▶ TASK STATEMENT: Nothing but the lines from the start of the entries through the line containing "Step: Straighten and" should appear in the answer, each given exactly.

--- SUPPLIED DATA ---

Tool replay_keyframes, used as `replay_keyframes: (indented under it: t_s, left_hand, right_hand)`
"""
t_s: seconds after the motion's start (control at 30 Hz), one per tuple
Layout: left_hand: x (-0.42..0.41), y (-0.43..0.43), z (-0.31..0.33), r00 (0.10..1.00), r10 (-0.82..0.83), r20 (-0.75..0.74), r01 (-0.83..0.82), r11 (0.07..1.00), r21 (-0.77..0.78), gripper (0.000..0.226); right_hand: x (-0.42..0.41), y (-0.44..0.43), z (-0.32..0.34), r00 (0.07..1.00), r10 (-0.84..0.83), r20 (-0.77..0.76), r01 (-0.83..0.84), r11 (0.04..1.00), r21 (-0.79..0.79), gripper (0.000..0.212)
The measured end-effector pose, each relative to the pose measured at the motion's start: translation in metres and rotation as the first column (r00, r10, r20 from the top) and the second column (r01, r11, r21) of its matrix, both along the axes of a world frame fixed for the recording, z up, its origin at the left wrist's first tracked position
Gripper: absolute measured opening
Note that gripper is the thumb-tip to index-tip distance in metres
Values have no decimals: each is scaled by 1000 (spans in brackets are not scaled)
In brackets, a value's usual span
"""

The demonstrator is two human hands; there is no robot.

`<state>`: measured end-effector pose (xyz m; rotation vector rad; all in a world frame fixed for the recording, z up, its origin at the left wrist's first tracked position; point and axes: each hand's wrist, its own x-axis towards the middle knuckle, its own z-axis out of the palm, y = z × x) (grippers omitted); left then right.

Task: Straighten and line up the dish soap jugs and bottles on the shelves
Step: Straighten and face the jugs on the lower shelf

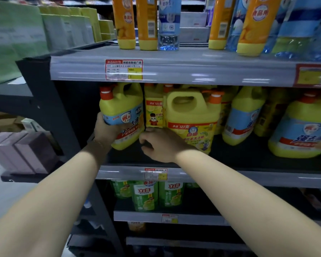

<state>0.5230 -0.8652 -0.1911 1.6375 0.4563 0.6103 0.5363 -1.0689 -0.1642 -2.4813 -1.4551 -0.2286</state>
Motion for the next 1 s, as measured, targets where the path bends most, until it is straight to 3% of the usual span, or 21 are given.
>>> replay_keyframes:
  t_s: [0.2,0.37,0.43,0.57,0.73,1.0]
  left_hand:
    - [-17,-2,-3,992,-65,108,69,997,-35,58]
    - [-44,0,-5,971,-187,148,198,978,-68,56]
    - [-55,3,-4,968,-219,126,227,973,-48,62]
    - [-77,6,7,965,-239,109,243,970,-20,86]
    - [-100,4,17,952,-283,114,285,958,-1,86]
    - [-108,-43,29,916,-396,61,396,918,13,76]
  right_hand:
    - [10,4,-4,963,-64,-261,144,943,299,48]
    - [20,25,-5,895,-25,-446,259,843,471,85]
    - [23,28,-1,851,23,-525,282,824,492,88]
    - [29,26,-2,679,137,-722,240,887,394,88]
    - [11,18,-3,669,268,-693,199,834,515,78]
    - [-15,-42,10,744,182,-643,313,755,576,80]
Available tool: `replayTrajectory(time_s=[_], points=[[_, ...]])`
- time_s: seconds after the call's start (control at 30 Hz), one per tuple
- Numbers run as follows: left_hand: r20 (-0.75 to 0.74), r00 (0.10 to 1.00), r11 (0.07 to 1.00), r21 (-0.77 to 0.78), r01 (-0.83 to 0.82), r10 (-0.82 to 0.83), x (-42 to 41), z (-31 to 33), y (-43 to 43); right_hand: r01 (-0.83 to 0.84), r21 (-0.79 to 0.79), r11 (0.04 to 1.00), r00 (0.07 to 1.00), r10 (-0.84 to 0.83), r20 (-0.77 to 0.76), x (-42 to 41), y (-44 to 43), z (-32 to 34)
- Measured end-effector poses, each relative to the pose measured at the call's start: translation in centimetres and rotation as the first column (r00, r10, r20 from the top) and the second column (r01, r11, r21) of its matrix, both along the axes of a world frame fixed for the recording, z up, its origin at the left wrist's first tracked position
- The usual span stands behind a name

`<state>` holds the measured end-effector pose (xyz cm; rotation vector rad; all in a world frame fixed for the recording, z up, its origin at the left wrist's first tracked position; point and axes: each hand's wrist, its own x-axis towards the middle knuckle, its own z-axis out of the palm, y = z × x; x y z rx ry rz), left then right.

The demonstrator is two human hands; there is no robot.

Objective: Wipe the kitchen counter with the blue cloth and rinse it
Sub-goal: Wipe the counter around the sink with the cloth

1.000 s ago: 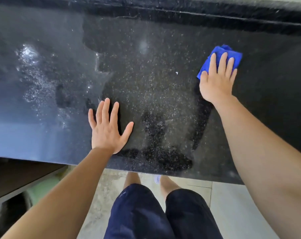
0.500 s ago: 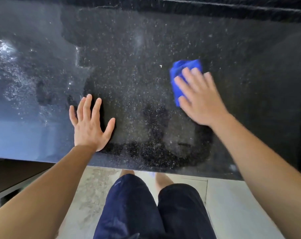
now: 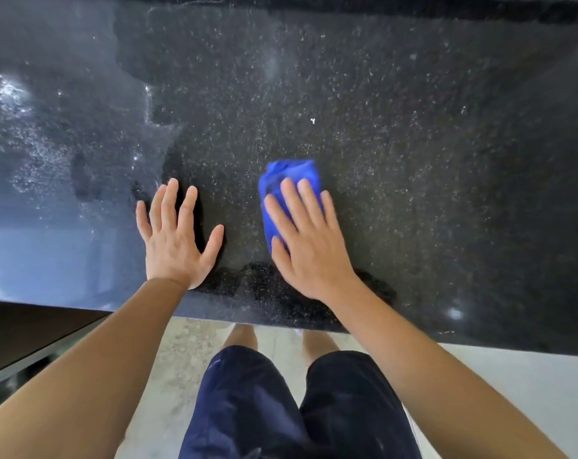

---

▶ OUTPUT:
Tool replay_keyframes, used as `replay_keyframes: (indented under it: t_s, left_hand, right_hand)`
"""
t_s: seconds after the motion's start (control at 30 Hz), one per tuple
Layout: left_hand: x (-0.42..0.41), y (-0.43..0.43), z (-0.31..0.33), r00 (0.10..1.00), r10 (-0.82..0.83), r20 (-0.75..0.74), r01 (-0.83..0.82), r11 (0.07..1.00), r21 (-0.77..0.78), gripper (0.000..0.226); right_hand: x (-0.42..0.41), y (-0.44..0.43), z (-0.32..0.34), r00 (0.07..1.00), r10 (-0.84..0.83), r20 (-0.77..0.76), r01 (-0.83..0.84), r11 (0.04..1.00), r21 (-0.79..0.79), gripper (0.000..0.212)
The measured end-effector pose, each relative to the pose measured at the motion's start: translation in metres and rotation as the first column (r00, r10, r20 from the top) and the second column (r01, r11, r21) of its matrix, both along the axes of a world frame fixed for the recording, z up, its origin at the left wrist's first tracked position
Gripper: absolute measured opening
Note that gripper is the thumb-tip to index-tip distance in metres
Values have no decimals: each is scaled by 1000 (spans in brackets are not scaled)
In brackets, a value's usual span
"""

The demonstrator is two human hands; there is no robot.

`<state>`: measured end-effector pose (xyz m; rotation vector rad; all in a world frame fixed for the recording, z up, its origin at the left wrist's first tracked position; point and axes: each hand's wrist, its own x-axis towards the middle knuckle, its own z-axis out of the palm, y = z × x) (grippers omitted); left then right.

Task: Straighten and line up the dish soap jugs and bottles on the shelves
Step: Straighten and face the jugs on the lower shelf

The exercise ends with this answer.